== TASK PROMPT ==
From the records below, print exactly the lines starting at the one containing "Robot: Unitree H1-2" and ending at the one containing "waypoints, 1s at", ends included, and nothing else.

== Stored data entries ==

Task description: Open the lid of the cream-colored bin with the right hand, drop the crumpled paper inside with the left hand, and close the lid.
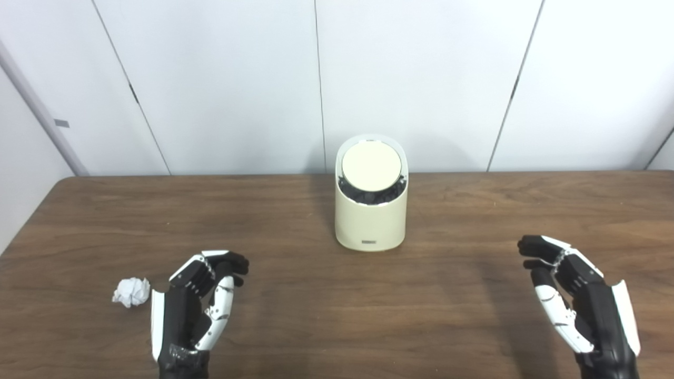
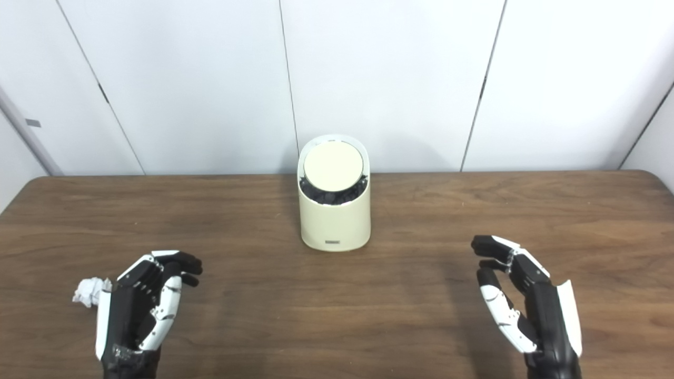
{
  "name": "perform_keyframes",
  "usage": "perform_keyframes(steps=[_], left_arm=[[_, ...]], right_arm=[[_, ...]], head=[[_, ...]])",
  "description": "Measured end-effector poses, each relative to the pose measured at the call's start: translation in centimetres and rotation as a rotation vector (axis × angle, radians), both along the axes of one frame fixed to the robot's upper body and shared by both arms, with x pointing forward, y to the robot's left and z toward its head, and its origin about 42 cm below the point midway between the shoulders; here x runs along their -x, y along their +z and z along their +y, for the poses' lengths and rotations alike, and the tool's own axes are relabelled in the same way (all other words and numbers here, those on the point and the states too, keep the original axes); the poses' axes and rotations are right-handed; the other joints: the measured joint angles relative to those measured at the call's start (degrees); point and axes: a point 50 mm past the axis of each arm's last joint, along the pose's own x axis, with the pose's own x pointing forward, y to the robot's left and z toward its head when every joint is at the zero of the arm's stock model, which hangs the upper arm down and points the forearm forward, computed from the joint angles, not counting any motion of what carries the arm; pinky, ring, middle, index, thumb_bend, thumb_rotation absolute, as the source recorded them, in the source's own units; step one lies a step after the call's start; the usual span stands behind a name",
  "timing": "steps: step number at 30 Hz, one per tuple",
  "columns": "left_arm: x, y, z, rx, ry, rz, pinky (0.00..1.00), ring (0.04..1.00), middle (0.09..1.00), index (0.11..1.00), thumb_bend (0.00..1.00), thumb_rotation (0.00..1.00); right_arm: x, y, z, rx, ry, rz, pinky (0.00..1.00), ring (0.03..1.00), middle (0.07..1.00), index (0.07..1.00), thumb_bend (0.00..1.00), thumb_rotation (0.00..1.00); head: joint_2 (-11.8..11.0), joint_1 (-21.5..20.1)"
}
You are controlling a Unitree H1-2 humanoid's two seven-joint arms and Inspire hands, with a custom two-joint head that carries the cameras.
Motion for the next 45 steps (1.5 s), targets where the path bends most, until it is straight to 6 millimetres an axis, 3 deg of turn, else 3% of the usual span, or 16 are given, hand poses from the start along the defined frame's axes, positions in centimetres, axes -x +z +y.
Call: perform_keyframes(steps=[13, 28, 32, 37, 40, 45], left_arm=[[0.0, -0.1, 0.0, 0.000, -0.002, 0.004, 0.46, 0.543, 0.558, 0.535, 0.16, 0.35], [-0.3, -1.0, 0.0, -0.025, 0.006, 0.038, 0.45, 0.537, 0.556, 0.533, 0.15, 0.36], [-0.3, -1.2, 0.1, -0.032, 0.013, 0.046, 0.46, 0.543, 0.560, 0.537, 0.16, 0.36], [-0.3, -1.2, 0.1, -0.029, 0.013, 0.046, 0.46, 0.546, 0.558, 0.535, 0.14, 0.33], [-0.3, -1.3, 0.1, -0.030, 0.013, 0.050, 0.46, 0.546, 0.559, 0.535, 0.15, 0.34], [-0.4, -1.7, 0.1, -0.037, 0.014, 0.065, 0.45, 0.540, 0.559, 0.537, 0.14, 0.34]], right_arm=[[0.0, 0.0, 0.1, -0.006, 0.004, 0.001, 0.64, 0.712, 0.702, 0.687, 0.16, 0.60], [-0.3, -0.1, 0.0, 0.016, -0.014, 0.003, 0.65, 0.728, 0.718, 0.699, 0.20, 0.67], [-0.6, 1.3, 0.6, 0.033, -0.010, -0.005, 0.67, 0.770, 0.766, 0.743, 0.29, 0.60], [-3.9, 3.9, 2.1, 0.112, 0.028, 0.010, 0.63, 0.761, 0.781, 0.775, 0.70, 0.60], [-5.9, 5.7, 2.6, 0.131, 0.043, -0.014, 0.66, 0.783, 0.801, 0.799, 0.80, 0.57], [-8.8, 8.3, 3.4, 0.201, 0.057, -0.038, 0.70, 0.799, 0.820, 0.822, 0.89, 0.57]], head=[[-0.09, -0.35], [-1.23, -0.61], [-1.41, -0.70], [-1.67, -0.70], [-1.76, -0.70], [-2.02, -0.88]])
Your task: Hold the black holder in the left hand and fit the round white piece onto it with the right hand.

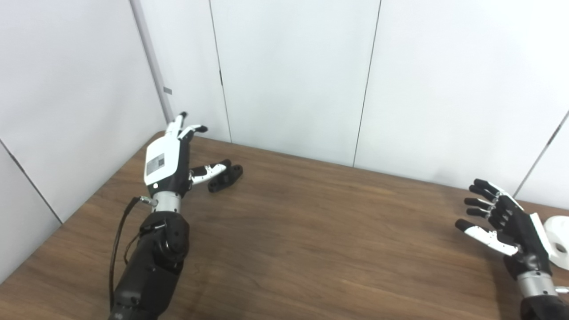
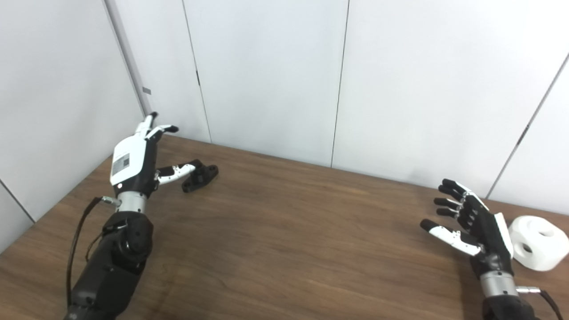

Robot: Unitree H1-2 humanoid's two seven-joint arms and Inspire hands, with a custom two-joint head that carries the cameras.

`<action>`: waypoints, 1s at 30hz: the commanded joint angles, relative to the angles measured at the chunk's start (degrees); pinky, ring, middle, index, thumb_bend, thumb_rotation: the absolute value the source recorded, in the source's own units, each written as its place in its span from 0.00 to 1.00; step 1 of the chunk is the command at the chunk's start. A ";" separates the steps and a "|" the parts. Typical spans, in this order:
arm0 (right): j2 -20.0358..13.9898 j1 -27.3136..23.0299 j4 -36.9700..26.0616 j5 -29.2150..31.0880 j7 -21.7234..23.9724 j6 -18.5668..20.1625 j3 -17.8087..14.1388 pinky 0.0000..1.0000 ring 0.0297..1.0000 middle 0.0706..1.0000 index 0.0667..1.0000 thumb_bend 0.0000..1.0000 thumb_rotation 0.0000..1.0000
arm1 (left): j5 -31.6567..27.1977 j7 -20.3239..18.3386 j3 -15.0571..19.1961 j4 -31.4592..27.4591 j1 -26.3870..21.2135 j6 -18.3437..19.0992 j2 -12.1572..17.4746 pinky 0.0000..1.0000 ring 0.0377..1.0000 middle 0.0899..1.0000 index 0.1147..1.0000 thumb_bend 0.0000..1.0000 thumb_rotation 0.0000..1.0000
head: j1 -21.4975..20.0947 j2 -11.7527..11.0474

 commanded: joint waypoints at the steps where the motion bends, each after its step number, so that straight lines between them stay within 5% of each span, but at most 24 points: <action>1: 0.48 5.97 2.69 0.63 0.40 -0.81 -0.29 0.68 0.72 0.79 0.78 0.76 0.26 | 2.78 -0.26 -0.86 -0.82 -2.56 3.25 2.00 0.99 1.00 1.00 0.81 0.95 0.49 | -0.09 0.05; 14: 0.57 6.57 1.43 0.21 -0.18 -0.82 -0.23 0.67 0.71 0.78 0.77 0.77 0.33 | 0.99 -5.34 -4.47 0.82 -3.39 9.39 4.26 1.00 1.00 1.00 0.80 1.00 0.65 | -0.68 0.66; 30: 0.01 7.08 -0.14 0.08 0.19 -0.82 -0.03 0.66 0.71 0.79 0.78 0.74 0.30 | 0.12 -4.44 -7.71 5.87 -4.52 10.57 4.80 1.00 1.00 1.00 0.76 1.00 0.59 | -0.86 1.09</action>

== SOLUTION BELOW ==
Robot: Unitree H1-2 humanoid's two seven-joint arms and Inspire hands, with a custom two-joint head that carries the cameras.

`<action>`: waypoints, 1s at 30hz: the commanded joint angles, relative to the angles measured at the chunk's start (degrees); pinky, ring, middle, index, thumb_bend, thumb_rotation: the absolute value the source recorded, in the source's own units, each written as its place in its span from 0.00 to 1.00; step 1 of the chunk is the command at the chunk's start. A ";" separates the steps and a "|" the parts. Typical spans, in this order:

That is the complete output for this exercise.